Bathabile Dlamini slapped with court costs, possible perjury probe
Bathabile Dlamini’s luck has finally run out.
On Thursday, the Constitutional Court ruled that she has to pay for 20% of court costs in her personal capacity. The court further found that because she had misled it to protect herself, the National Prosecuting Authority should decide whether or not she ought to be prosecuted for perjury.
Judge Johan Froneman, who read the scathing unanimous judgment, said Dlamini in her personal capacity must pay 20% of the legal costs of Black Sash Trust and Freedom Under Law including the cost of two counsels.
“Some of Minister Dlamini’s evidence under oath in affidavits before the court and orally in the inquiry was false. The registrar of the court must be directed to forward a copy of the inquiry report and this judgment to the director of public prosecutions to consider whether minister Dlamini lied under oath and if so must be prosecuted for perjury,” said Froneman.
Read the full judgment here:
In August, the Constitutional Court said Dlamini was let off the hook when it ruled that Dlamini was not negligent nor did she act in bad faith by bringing in an application for the extension of Cash Paymaster Services contract in February.
It further ruled that she did not have to pay costs in her personal capacity. Instead, former acting chief executive officer of the South African Social Security Agency (Sassa) Pearl Bhengu and Sassa should pay the court costs.
The judgment was a result of an application brought by Sassa in February for another extension of the invalid Cash Paymaster Services contract. The Constitutional Court granted the extension on March 23.

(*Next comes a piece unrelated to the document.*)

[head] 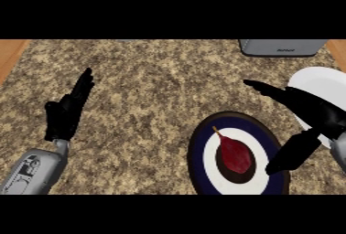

Thursday’s judgment focused on Dlamini’s role in creating the grant payment crisis.
Froneman said that Dlamini’s conduct was reckless and grossly negligent and that is sufficient reason for a personal cost order.
“This conclusion is a serious and sad one especially in the context of the provision of social grants to the most needy in our society. But if it is not to happen again consequences must follow,” said Froneman.
Dlamini was moved to the department of women in the Presidency in February after close to a decade at the department of social development. Her tenure as minister of social development — which included overseeing Sassa — saw the social security agency brought to its knees.
Last year, the Constitutional Court was forced to extend CPS’s invalid contract because Sassa had no other plan to make the payment of grants. The court ruled it would have to establish a panel of experts to assist in overseeing the handover of grants payments from CPS to another payment system.
The court also ordered that a commission of inquiry should look into the culpability of Dlamini in the grant payment crisis. The inquiry led by retired Judge Bernard Ngoepe commenced its hearing in February. Dlamini was accused of failing to ensure that Sassa could pay grants after the CPS contract had come to an end, leaving millions of vulnerable grant beneficiaries fearing that they would be destitute.
She was further accused of orchestrating the crisis by meddling in the administration of the agency, creating parallel structures to report only to her and essentially thwarting plans for Sassa to move the payment system to the South African Post Office.
During her testimony at the inquiry, Dlamini argued that holding her personally liable for legal costs for cases regarding the social grants crisis would not promote the advancement of constitutional justice.
When Ngoepe handed his report to the Constitutional Court he was scathing of Dlamini’s testimony saying she had been evasive and an inconsistent witness.
Ngoepe accepted the testimony of former Sassa chief executive, Thokozani Magwaza and the former Social Development director general, Zane Dangor, that Dlamini had created the parallel structures of reporting by appointing the work streams which cost the agency more than R40-million.
The work streams were to report directly to Dlamini about what was happening at Sassa. This caused much confusion as to who was doing what at the agency leading to disarray forcing them to approach the court twice to extend the invalid CPS contract.
Under Dlamini’s watch the agency also failed to report openly and timeously to the Constitutional Court regarding its progress in handing over the grant payment process to a service provider besides CPS.